◆ Work request ◆
Leave out all pictures while repeating the records exactly and completely.

◆ Dataset ◆
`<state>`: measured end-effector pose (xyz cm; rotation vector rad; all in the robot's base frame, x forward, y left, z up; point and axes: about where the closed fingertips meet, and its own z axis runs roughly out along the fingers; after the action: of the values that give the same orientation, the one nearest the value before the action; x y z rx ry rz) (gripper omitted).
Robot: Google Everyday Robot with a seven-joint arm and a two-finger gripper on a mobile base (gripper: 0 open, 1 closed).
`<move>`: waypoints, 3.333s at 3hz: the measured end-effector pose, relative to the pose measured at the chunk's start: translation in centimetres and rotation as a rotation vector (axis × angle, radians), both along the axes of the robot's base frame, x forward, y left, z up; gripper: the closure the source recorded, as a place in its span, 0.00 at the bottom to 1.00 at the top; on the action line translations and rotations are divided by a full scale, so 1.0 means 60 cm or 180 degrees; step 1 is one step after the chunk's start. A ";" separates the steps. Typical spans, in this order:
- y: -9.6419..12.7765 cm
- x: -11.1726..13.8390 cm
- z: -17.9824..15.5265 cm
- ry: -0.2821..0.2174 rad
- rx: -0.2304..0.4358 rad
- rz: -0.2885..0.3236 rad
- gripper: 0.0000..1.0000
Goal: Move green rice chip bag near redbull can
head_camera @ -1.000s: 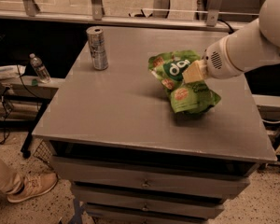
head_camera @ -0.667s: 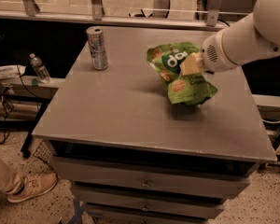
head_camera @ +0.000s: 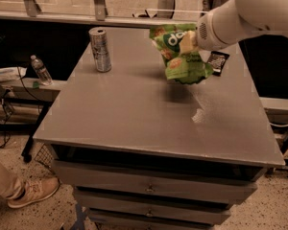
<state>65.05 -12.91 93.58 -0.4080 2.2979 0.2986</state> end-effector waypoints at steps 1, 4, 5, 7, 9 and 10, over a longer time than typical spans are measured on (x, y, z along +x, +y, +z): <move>0.032 0.054 -0.003 0.0021 0.0124 -0.0156 1.00; 0.158 0.135 -0.043 0.0332 0.0383 -0.0047 1.00; 0.186 0.141 -0.042 0.0376 0.0441 0.0033 1.00; 0.232 0.140 -0.042 0.0478 0.0540 0.0203 1.00; 0.244 0.150 -0.074 0.0653 0.0619 0.0229 1.00; 0.247 0.149 -0.075 0.0658 0.0616 0.0239 0.81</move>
Offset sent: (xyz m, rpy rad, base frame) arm 0.0812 0.0743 -0.0203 0.1183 0.0674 -0.0649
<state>73.99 1.94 89.06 -0.3798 2.4291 0.6210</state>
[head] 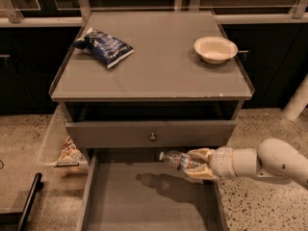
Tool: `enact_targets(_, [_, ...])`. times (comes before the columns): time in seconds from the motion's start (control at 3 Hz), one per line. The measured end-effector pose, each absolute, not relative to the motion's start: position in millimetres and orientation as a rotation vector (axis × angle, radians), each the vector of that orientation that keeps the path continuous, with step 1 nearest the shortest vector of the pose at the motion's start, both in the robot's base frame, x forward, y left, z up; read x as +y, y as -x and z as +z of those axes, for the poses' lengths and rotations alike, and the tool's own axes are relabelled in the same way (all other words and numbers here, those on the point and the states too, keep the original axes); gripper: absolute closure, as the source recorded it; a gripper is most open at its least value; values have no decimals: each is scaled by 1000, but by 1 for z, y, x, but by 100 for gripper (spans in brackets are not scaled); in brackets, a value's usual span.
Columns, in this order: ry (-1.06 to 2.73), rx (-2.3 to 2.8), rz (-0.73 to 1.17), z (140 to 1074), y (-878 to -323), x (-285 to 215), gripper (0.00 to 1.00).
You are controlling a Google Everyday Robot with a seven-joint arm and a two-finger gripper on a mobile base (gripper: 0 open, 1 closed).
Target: Place water bottle into middle drawer
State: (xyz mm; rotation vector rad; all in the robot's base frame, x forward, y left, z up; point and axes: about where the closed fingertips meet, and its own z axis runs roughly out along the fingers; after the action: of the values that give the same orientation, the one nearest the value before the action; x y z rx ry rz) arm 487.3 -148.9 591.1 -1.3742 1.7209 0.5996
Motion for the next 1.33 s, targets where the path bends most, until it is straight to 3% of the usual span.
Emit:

◆ Solution ◆
`<state>`: measured end-effector pose (xyz cm; rotation vector rad; all in the robot's base frame, x forward, y left, z up; point and axes: about where the closed fingertips meet, and its own z axis runs roughly out along the fingers; after the action: of the values that give the same orientation, the one nearest the value before the action; x y z rx ry rz) (gripper omitted).
Robot: Google Everyday Robot with a seven-joint arm and a two-finger gripper on a mobile base (gripper: 0 open, 1 closed).
`<move>`: waypoints, 3.333s at 3hz: the measured end-effector pose, relative to the pose measured at the chunk's start: translation in centimetres and rotation as a rotation vector (axis × angle, radians), both along the axes of the robot's base frame, x forward, y left, z up; gripper: the closure the source recorded, as a place in its span, 0.00 at the bottom to 1.00 at the top; on the action line translations and rotations are divided by a full scale, so 1.0 means 60 cm or 180 degrees; step 1 is one step after the chunk's start. A ";" separates the steps. Typical spans, in this order:
- y: -9.6419..12.7765 cm
- x: -11.1726..13.8390 cm
- z: -17.9824..15.5265 cm
- ry: -0.2821..0.2174 rad
- rx: -0.2304..0.4358 rad
- rz: -0.2885..0.3236 rad
- gripper: 0.0000..1.0000
Goal: Move green rice chip bag near redbull can
head_camera @ -1.000s: 
head_camera @ -0.667s: 
head_camera @ +0.000s: 
<state>65.05 -12.91 93.58 -0.4080 2.2979 0.2986</state> end-effector waypoints at steps 1, 4, 5, 7, 9 and 10, over a longer time than typical spans are measured on (x, y, z along +x, +y, +z): <move>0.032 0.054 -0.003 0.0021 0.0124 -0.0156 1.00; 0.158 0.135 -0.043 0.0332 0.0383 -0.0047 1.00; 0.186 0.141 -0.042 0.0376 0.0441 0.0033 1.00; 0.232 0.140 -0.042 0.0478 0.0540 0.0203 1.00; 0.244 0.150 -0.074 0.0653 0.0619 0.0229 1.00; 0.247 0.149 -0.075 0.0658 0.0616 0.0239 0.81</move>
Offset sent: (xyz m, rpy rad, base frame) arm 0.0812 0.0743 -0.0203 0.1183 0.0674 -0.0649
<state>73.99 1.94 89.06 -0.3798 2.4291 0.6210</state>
[head] 
Tool: `enact_targets(_, [_, ...])`. times (comes before the columns): time in seconds from the motion's start (control at 3 Hz), one per line. The measured end-effector pose, each absolute, not relative to the motion's start: position in millimetres and orientation as a rotation vector (axis × angle, radians), each the vector of that orientation that keeps the path continuous, with step 1 nearest the shortest vector of the pose at the motion's start, both in the robot's base frame, x forward, y left, z up; read x as +y, y as -x and z as +z of those axes, for the poses' lengths and rotations alike, and the tool's own axes are relabelled in the same way (all other words and numbers here, those on the point and the states too, keep the original axes); gripper: absolute closure, as the source recorded it; a gripper is most open at its least value; values have no decimals: each is scaled by 1000, but by 1 for z, y, x, but by 100 for gripper (spans in brackets are not scaled); in brackets, a value's usual span.
Columns, in this order: ry (-1.06 to 2.73), rx (-2.3 to 2.8), rz (-0.73 to 1.17), z (140 to 1074), y (-878 to -323), x (-285 to 215), gripper (0.00 to 1.00).
You are controlling a Google Everyday Robot with a seven-joint arm and a two-finger gripper on a mobile base (gripper: 0 open, 1 closed).
Target: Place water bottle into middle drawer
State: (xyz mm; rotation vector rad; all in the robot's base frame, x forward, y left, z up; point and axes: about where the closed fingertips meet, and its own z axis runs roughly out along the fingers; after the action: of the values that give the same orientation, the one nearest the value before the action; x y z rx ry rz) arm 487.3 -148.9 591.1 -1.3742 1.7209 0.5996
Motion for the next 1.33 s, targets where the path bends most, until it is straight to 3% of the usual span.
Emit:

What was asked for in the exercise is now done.